What you should do — Repeat verbatim, and only, the lines of the data below, beginning at the line that contains "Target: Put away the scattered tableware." and stopping after the line that contains "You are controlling".

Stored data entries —

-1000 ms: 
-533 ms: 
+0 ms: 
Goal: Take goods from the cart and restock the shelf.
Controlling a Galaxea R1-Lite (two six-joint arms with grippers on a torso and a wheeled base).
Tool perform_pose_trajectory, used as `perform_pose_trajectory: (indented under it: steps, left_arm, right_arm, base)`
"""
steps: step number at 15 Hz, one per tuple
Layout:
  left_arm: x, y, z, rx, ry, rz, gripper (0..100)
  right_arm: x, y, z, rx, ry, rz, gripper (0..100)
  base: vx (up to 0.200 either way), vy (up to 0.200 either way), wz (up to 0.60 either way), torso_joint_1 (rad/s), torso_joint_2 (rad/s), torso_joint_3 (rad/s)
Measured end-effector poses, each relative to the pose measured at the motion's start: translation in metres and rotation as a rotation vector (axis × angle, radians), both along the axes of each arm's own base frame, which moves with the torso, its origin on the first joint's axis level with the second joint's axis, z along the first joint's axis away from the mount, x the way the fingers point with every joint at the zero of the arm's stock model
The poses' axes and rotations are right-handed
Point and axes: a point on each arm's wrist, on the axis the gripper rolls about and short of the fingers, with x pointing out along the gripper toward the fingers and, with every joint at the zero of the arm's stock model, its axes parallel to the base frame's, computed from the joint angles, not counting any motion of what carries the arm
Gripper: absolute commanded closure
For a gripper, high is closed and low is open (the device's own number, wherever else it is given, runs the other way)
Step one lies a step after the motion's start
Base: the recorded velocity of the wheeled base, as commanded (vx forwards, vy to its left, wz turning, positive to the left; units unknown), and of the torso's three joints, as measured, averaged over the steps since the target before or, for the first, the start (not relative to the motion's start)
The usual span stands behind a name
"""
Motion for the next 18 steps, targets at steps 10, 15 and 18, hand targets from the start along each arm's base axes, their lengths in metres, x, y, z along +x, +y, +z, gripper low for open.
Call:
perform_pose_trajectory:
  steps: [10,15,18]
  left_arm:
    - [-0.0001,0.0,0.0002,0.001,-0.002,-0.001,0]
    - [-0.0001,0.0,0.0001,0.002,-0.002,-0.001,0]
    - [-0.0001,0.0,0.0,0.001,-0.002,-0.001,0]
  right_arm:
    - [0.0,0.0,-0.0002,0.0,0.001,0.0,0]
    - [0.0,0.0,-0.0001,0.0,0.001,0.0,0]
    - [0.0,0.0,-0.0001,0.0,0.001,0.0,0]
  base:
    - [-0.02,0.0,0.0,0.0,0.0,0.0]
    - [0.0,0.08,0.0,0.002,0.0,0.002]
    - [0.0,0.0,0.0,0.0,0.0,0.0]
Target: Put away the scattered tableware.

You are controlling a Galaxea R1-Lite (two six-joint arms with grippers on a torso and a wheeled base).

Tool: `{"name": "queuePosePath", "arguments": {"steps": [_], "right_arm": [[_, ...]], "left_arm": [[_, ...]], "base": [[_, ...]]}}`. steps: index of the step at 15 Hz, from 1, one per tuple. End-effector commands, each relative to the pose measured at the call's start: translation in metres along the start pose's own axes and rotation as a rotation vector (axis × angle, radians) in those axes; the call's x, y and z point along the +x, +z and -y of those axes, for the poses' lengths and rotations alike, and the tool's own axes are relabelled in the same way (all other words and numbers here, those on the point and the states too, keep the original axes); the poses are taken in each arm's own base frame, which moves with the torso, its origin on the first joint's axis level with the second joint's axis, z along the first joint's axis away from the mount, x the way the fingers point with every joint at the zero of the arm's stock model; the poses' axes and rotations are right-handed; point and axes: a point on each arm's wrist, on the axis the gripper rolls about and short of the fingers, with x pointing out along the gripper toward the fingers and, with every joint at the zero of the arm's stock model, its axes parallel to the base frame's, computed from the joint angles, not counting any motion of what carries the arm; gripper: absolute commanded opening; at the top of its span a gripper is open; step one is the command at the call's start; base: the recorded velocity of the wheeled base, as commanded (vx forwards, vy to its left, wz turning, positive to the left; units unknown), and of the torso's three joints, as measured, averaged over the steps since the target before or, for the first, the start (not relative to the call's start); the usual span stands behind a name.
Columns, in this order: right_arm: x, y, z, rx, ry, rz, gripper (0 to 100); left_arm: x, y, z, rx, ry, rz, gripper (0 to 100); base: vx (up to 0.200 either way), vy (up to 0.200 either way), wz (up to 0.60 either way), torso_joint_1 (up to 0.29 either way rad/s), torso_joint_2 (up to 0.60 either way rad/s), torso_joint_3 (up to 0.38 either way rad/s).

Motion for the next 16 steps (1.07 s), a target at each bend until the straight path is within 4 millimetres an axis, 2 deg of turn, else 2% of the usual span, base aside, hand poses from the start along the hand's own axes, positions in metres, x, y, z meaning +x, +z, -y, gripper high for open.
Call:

Exercise result —
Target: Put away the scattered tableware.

You are controlling a Galaxea R1-Lite (two six-joint arms with grippers on a torso and a wheeled base).

There is nothing further in this answer.